Work item → After reading each line of the entries, give the number of lines that contain "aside" and nothing else.
** Opening Data block **
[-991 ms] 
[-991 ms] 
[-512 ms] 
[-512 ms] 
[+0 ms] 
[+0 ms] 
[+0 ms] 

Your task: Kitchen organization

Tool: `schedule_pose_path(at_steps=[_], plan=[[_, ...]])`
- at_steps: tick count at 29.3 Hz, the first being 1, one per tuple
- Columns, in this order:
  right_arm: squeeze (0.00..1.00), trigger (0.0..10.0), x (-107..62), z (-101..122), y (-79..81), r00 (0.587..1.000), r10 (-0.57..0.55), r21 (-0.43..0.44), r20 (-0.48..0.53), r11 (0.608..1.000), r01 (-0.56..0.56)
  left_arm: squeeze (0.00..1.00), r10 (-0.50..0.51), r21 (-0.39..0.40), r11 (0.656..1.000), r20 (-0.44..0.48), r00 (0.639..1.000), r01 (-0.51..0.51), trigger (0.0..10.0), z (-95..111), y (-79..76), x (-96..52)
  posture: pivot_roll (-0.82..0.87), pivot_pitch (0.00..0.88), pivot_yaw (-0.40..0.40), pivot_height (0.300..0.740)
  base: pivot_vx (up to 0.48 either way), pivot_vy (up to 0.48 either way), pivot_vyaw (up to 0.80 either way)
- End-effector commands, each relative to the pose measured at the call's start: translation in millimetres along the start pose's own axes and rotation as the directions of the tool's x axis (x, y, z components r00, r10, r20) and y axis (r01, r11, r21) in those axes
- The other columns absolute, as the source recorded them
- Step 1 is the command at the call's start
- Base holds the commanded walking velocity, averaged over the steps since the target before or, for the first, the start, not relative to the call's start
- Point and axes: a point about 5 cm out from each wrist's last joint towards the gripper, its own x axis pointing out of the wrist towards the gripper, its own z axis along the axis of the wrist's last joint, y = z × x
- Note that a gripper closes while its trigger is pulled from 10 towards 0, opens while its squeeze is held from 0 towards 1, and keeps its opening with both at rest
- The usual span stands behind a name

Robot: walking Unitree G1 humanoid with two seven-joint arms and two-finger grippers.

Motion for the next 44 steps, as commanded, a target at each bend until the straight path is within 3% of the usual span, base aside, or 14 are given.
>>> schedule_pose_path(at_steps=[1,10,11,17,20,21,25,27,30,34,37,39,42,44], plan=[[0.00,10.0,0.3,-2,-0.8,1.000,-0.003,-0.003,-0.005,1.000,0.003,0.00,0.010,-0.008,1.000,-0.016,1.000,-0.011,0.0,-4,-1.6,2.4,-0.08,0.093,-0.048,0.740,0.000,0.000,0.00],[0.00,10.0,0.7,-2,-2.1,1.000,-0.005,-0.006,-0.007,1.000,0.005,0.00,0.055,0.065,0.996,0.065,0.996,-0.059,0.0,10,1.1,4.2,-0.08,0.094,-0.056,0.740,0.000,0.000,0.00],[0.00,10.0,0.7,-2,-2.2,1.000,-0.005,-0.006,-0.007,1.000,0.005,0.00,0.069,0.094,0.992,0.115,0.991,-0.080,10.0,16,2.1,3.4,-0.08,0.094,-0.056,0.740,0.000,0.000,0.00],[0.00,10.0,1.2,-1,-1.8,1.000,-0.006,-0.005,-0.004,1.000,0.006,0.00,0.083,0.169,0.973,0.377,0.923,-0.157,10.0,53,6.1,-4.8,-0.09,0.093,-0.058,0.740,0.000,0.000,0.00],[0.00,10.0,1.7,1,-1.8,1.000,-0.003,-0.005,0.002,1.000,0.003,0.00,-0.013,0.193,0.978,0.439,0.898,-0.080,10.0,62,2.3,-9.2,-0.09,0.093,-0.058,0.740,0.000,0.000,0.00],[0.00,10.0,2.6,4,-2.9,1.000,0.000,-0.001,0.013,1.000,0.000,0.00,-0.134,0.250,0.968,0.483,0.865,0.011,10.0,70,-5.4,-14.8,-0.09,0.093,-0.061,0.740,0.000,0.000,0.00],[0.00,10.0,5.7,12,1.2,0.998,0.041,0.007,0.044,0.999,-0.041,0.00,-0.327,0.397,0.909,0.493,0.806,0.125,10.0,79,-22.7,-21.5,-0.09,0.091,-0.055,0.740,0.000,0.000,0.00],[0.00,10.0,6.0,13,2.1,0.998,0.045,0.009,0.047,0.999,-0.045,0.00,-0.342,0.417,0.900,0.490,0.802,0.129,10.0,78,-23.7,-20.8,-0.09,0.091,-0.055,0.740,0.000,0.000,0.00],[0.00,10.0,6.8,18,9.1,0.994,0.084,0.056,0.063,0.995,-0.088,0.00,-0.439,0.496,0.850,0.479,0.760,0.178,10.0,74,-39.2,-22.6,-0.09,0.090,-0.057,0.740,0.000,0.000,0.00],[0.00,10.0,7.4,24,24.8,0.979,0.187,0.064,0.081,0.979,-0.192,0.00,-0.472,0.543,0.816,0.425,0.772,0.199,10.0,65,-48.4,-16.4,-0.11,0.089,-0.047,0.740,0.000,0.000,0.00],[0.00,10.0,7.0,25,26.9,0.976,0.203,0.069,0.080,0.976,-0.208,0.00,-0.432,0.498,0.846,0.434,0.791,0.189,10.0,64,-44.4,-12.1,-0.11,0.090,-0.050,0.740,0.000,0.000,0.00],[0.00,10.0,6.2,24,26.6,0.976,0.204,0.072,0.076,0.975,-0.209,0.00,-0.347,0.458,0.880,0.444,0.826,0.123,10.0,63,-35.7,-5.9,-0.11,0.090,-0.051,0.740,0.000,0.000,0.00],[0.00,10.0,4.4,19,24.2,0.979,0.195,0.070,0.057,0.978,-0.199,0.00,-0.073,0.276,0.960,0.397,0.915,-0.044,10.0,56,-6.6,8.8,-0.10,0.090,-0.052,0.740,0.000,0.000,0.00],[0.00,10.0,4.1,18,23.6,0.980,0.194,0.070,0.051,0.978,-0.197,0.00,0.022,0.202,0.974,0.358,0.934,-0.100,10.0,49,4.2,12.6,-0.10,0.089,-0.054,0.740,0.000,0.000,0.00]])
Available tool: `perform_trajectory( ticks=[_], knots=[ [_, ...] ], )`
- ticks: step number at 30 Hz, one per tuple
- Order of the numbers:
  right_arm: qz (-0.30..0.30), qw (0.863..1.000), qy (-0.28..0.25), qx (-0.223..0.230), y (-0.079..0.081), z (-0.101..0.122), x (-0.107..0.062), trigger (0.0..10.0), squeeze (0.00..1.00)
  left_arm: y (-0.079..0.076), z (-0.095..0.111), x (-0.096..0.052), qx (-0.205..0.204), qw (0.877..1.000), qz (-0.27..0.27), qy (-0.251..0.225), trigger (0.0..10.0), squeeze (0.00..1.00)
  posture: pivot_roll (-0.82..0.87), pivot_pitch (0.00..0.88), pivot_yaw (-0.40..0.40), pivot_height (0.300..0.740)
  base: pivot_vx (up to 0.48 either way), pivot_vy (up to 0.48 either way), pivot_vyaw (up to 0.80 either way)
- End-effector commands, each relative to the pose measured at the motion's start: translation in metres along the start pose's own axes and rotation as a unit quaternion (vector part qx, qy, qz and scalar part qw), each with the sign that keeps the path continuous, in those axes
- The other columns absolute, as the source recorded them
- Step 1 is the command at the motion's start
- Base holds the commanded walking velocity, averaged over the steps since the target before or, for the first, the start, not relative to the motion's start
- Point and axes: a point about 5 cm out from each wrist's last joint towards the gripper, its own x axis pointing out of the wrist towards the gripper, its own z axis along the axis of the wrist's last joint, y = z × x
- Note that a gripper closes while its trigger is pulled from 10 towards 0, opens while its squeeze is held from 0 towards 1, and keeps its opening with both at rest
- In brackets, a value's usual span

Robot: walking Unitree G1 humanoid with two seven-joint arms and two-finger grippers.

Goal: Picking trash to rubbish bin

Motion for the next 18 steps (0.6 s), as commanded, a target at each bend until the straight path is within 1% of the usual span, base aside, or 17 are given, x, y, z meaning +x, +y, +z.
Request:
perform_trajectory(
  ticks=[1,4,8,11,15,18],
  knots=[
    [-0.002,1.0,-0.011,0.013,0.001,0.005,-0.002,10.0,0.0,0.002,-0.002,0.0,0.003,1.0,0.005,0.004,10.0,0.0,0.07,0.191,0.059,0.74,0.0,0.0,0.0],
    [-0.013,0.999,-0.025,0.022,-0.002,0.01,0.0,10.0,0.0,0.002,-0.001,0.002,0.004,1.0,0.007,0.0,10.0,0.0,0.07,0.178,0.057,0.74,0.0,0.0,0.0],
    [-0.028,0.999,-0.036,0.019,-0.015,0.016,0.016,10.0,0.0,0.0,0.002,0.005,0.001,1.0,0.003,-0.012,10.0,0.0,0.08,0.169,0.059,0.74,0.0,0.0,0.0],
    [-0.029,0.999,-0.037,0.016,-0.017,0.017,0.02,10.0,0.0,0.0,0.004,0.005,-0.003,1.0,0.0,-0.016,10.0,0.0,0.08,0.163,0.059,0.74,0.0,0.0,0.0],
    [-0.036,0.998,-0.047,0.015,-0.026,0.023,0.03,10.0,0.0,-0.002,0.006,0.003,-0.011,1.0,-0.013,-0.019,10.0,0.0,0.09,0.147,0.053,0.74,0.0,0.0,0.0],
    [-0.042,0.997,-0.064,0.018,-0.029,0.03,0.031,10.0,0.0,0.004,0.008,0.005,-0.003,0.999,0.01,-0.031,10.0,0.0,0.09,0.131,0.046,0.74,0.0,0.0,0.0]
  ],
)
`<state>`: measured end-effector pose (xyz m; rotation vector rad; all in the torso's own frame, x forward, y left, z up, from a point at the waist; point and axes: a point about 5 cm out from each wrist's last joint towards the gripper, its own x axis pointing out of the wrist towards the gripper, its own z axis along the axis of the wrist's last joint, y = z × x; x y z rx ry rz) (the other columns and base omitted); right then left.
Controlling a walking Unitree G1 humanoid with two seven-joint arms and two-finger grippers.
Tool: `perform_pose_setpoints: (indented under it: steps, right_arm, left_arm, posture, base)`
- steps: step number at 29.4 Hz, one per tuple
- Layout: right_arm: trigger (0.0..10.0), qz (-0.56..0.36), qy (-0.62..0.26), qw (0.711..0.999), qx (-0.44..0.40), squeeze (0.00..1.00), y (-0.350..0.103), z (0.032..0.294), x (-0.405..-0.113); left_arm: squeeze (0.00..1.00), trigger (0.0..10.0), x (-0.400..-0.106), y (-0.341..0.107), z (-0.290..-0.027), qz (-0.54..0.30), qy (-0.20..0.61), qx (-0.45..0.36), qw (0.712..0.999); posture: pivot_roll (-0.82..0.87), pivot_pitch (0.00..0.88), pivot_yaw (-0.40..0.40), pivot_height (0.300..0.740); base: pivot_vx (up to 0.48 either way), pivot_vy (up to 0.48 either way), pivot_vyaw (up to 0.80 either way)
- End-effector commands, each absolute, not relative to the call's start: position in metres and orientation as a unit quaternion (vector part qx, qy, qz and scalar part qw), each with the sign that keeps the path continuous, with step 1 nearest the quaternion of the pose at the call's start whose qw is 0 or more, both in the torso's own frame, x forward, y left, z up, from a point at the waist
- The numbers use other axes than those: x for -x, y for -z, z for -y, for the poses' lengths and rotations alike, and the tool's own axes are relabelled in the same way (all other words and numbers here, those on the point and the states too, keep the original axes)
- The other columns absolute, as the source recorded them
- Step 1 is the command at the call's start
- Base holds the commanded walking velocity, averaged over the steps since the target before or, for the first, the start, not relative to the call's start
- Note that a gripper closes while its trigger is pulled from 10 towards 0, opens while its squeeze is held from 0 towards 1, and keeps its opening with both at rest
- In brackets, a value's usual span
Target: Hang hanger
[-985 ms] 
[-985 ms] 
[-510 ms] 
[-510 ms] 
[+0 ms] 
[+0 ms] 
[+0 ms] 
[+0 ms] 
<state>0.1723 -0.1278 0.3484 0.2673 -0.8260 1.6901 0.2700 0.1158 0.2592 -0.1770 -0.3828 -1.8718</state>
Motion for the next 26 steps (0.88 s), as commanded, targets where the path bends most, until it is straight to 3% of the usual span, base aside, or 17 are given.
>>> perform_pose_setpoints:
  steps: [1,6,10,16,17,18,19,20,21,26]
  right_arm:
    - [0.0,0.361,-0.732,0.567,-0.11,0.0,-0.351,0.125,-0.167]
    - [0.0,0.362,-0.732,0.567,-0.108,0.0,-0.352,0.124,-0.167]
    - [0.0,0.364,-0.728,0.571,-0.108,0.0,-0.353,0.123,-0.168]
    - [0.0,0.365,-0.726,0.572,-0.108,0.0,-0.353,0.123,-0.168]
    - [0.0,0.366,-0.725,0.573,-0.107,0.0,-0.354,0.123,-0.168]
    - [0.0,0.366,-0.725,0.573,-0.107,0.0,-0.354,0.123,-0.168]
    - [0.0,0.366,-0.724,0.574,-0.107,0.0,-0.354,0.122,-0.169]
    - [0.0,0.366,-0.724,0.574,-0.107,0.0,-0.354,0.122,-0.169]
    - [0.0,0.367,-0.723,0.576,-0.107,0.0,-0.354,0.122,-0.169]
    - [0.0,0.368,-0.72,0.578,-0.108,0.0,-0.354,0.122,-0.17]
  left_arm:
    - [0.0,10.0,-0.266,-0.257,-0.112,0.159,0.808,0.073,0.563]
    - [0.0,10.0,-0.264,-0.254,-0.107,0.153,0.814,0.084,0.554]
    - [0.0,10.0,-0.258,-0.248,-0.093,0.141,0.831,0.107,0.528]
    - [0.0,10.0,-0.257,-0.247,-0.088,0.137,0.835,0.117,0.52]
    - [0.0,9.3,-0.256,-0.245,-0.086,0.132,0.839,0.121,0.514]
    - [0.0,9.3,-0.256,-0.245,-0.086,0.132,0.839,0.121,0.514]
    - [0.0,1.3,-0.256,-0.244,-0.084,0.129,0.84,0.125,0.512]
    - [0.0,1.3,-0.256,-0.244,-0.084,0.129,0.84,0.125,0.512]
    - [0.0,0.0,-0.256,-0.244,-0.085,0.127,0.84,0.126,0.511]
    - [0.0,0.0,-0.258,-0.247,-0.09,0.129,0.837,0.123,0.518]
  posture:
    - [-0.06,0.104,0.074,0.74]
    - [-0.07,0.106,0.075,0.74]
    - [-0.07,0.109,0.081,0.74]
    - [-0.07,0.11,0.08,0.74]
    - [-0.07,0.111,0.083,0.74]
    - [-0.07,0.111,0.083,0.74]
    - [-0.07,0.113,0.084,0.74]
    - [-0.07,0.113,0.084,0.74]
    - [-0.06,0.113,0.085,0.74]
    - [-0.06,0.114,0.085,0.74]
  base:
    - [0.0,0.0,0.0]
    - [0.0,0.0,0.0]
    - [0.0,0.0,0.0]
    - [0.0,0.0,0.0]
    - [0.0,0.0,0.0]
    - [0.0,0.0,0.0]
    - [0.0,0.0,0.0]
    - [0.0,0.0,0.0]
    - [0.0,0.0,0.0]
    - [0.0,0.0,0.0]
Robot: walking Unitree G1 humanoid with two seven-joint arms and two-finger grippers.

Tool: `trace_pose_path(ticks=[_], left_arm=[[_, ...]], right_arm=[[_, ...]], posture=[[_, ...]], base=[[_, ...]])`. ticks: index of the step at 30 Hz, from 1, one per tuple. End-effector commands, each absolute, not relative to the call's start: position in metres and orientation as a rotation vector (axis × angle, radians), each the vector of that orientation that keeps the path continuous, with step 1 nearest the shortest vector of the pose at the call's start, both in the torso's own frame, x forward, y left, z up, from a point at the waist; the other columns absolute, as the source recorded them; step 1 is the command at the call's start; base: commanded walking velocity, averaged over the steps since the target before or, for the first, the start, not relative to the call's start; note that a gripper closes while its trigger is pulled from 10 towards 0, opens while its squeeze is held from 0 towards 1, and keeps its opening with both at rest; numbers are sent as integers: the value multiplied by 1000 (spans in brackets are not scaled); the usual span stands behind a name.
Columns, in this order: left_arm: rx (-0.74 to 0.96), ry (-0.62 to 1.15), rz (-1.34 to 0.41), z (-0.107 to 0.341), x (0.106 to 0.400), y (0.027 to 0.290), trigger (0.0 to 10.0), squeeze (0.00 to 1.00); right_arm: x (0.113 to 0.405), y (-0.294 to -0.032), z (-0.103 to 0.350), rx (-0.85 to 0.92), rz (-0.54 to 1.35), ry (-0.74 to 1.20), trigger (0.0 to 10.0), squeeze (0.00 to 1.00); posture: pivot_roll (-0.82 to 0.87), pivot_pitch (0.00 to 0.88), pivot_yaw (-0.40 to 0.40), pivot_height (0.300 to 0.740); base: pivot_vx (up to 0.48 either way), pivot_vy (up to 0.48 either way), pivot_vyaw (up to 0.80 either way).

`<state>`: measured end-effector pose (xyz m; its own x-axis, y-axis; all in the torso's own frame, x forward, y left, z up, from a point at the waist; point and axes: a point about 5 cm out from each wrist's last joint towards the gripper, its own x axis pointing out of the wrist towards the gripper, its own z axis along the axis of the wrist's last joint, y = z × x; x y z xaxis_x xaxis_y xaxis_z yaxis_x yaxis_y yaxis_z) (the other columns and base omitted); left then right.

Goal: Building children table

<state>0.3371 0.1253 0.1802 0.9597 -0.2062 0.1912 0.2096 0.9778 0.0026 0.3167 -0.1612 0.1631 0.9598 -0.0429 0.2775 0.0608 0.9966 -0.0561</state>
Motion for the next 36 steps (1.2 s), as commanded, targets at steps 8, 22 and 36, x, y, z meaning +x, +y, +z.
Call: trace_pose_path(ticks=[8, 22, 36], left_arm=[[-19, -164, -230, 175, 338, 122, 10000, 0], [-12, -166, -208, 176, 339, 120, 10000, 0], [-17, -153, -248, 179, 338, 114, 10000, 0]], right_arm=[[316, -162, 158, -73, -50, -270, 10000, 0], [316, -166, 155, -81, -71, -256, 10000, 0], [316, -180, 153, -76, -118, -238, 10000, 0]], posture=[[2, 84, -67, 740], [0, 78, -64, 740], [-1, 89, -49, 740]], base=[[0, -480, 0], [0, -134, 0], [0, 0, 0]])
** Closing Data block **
The completed task → 3